A questo punto bisognerebbe risolvere subito un paio di problemi che ci affliggono ormai da anni per fare quel salto di qualità tanto invocato e non solo un punto in più dell’anno passato, è giunto il momento di sabotare quel senso di rassegnazione che si respira da qualche mese in città. L’attacco: non è possibile, né giusto per Destro, dover scendere in campo sempre, anche quando non è nelle condizioni per farlo. È un professionista pagato profumatamente ma è sempre un uomo, un giocatore con alti e bassi che alcune volte avrebbe bisogno di sedersi in panca o giocare solo uno spezzone di partita. Ultimamente sono più i momenti bassi che quelli di grande spolvero e le critiche non sono mancate, ma questa situazione assurda certo non lo aiuta. Prendono Floccari ed è sempre rotto o in condizioni improponibili. Arriva Sadiq e… non giriamo il coltello nella piaga. Adesso prendiamo Petkovic e la prima cosa che dice Donadoni é «dovremo aspettare un po’ per vederlo in campo». Sintesi del mio pensiero: «Socmel, dú marón!».

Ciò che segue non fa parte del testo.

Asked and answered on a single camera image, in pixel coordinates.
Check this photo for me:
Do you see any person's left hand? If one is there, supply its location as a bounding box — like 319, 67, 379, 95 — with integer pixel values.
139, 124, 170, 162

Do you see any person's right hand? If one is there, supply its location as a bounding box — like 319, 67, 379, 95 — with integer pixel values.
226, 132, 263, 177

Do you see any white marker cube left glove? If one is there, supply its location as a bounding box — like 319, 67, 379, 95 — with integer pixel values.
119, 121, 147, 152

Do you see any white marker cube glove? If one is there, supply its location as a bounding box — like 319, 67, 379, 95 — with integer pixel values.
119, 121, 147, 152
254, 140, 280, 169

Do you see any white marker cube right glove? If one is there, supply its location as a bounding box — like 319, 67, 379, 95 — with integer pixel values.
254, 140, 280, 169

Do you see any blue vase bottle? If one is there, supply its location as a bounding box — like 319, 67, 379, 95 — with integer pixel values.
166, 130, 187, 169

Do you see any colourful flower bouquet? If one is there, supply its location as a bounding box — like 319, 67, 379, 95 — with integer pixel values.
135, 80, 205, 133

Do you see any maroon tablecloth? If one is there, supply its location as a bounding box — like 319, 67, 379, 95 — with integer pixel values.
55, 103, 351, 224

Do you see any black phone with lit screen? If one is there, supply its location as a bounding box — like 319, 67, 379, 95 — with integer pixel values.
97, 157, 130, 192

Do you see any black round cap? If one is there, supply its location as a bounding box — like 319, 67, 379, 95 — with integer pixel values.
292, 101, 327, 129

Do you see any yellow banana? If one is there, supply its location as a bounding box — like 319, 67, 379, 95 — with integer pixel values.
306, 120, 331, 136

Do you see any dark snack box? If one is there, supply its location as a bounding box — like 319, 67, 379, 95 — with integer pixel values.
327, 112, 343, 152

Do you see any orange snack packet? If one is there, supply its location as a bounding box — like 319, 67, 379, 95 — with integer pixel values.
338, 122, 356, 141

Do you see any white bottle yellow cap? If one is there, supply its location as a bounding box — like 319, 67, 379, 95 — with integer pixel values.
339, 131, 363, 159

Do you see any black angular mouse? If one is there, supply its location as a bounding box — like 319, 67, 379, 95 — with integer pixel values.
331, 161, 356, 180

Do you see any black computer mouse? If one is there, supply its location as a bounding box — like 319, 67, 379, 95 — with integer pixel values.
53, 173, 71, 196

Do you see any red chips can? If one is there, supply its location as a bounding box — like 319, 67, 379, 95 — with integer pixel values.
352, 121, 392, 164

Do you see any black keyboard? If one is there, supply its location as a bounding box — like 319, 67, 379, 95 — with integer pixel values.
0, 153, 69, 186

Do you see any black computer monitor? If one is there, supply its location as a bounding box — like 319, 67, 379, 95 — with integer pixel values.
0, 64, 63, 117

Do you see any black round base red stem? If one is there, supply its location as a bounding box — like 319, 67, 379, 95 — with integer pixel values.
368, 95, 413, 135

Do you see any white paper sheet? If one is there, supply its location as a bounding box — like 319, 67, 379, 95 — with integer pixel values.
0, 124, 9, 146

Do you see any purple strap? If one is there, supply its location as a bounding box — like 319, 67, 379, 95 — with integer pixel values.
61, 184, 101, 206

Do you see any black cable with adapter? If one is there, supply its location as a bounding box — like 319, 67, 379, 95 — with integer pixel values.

Secondo problema: la difesa. Se Mimmo è sempre il migliore là dietro, forse qualche domanda ce la dovremmo fare. O tutto l’ambiente dà fiducia incondizionata a uno fra Oiko, Ferrari o Helander – sempre che riesca ad uscire dall’infortunio – oppure se ne vendano due su tre e si investa su un centrale affidabile e integro al quale dare le chiavi della difesa del futuro.

Ultimo pensiero per i cento indomiti che hanno seguito il Bologna allo Scida di Crotone: il Dio del calcio forse questa volta ha avuto un occhio di riguardo per i nostri colori anche grazie a voi. Mitici!